The thunderous applause was for the loser, not the winner.
The women’s team table tennis round of 16 match at the Paris 2024 Olympic Games at the Arena in South Paris, France, on Friday (local time). The crowd gathered here gave an emotional ovation to “one-armed” table tennis player Bruna Alexandre, 29, of Brazil, not South Korea, who won the match 3-1.
Aleksandr doesn’t have a right arm. It was amputated when he was just six months old due to thrombosis, a side effect of a vaccine.
Playing with only his left arm, Aleksandr’s serve is unconventional. He holds the ball in his left hand on top of a ping-pong stick to keep it aloft, then hits the ball with his left hand again on the way down to send it across the net. It took him two to three years to perfect his serve.
The method is unique, but the power is the same. “His serve was no different from any other player’s,” Lee Eun-hye (29, Korean Air), who faced Alexandre in the fourth singles, told the press after the match.

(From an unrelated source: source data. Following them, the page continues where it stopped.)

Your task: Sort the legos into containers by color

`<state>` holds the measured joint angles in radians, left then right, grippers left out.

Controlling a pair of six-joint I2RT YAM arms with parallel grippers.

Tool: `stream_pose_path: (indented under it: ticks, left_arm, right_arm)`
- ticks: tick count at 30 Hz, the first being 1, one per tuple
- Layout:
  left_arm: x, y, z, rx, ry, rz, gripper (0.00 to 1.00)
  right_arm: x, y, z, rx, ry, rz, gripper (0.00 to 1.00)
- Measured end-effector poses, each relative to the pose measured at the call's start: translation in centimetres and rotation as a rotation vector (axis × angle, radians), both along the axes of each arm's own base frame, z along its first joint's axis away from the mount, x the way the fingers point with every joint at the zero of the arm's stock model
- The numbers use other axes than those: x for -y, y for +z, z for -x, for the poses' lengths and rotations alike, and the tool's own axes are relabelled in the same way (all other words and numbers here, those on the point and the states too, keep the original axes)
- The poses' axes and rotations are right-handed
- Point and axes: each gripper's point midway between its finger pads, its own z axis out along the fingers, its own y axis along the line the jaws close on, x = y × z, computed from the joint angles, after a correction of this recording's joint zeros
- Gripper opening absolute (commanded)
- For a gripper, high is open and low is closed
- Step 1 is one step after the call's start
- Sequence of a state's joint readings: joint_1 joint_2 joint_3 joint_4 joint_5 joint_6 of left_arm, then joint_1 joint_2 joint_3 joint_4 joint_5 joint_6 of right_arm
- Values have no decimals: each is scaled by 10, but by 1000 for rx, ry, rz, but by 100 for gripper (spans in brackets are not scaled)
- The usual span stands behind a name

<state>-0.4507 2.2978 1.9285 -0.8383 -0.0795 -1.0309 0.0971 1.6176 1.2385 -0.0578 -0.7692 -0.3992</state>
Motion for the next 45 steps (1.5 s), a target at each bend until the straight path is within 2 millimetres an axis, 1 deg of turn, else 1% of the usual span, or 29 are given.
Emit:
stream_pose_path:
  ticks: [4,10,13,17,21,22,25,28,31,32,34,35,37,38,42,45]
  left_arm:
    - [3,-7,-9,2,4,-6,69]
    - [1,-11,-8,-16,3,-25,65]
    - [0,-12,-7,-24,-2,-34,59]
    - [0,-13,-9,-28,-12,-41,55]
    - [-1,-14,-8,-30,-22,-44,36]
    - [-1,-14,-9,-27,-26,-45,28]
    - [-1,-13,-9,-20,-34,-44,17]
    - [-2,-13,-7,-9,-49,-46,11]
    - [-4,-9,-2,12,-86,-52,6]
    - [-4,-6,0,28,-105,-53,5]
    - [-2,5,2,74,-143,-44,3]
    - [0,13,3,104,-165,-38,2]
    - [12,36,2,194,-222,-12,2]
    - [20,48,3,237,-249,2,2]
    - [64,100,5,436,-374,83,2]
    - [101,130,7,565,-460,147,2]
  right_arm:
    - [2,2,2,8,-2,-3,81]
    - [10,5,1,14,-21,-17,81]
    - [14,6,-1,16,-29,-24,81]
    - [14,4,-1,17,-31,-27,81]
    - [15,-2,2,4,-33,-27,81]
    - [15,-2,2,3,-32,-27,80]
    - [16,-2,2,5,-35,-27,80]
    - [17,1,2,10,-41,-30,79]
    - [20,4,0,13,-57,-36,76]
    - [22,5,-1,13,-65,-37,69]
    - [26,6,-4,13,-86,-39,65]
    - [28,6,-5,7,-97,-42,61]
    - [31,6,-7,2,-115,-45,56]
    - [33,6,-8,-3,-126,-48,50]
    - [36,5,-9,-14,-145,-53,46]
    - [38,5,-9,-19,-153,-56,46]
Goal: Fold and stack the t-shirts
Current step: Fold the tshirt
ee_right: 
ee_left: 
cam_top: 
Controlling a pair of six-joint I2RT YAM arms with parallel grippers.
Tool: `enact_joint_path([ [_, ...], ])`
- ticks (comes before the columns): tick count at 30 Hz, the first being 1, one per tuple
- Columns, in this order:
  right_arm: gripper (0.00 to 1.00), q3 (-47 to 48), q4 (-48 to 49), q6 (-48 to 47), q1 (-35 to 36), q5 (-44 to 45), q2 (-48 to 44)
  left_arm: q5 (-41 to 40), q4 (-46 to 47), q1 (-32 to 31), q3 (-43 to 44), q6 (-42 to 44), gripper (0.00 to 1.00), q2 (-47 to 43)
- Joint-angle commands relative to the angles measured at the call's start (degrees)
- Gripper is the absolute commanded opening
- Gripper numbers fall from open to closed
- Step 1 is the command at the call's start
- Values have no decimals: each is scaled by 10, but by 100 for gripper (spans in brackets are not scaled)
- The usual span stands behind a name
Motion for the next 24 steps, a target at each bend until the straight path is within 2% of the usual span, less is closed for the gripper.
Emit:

This is a result of Aleksandr not defining himself as a ‘limited’ person with a disability. He doesn’t even remember having a right arm, and having ‘one arm’ has never been a limitation when it comes to trying and challenging himself.
He started playing table tennis at the age of seven. At first, it was difficult to develop his balance. He used futsal and skateboarding to get in shape and eventually made the national team four years after he started playing. Since then, she has been on the rise. She won bronze medals in the women’s singles and team events at the 2016 Paralympic 파워볼사이트 추천 Games in Rio de Janeiro, and silver in the singles event at the 2021 Paralympic Games in Tokyo.
It was only natural that she decided to compete in both the Paralympic and Olympic Games. “I can serve like a person with two arms,” he told the Olympic Organizing Committee in June. I may fall, but I can reach every ball. Disability is nothing. We can do everything,” he said encouragingly.
Alexandre is the first Brazilian athlete to compete in both the Paralympics and the Olympics, and only the second table tennis player in the world.
His role model is Natalia Partica (POL), the first Para table tennis player to compete at the Olympics. Partica, who is also missing her right arm, is a “living legend” who has competed in four Olympics and has won six gold, two silver, and two bronze medals at the Paralympics.
Like Partica, Alexandro now hopes to become a role model for others. “I’m happy to represent the disabled and show that everything is possible, that’s my driving force,” he said, “I hope that one day it will be normal for a disabled person to play against someone with two arms.”
Alexandre’s Olympic schedule came to a close on Sunday with a 0-3 loss to Shin Yubin (20-Korean Air) and Jeon Ji-hee (32-Mirae Asset Securities) in the first doubles and a 0-3 loss to Lee Eun-hye (32-Korea Asset Securities) in the fourth singles.
However, the Paralympic Games, which begin on Aug. 28, await him. He will try to win his first gold medal at the Paralympic Games, and he has ambitious plans to return to the Los Angeles Games in four years.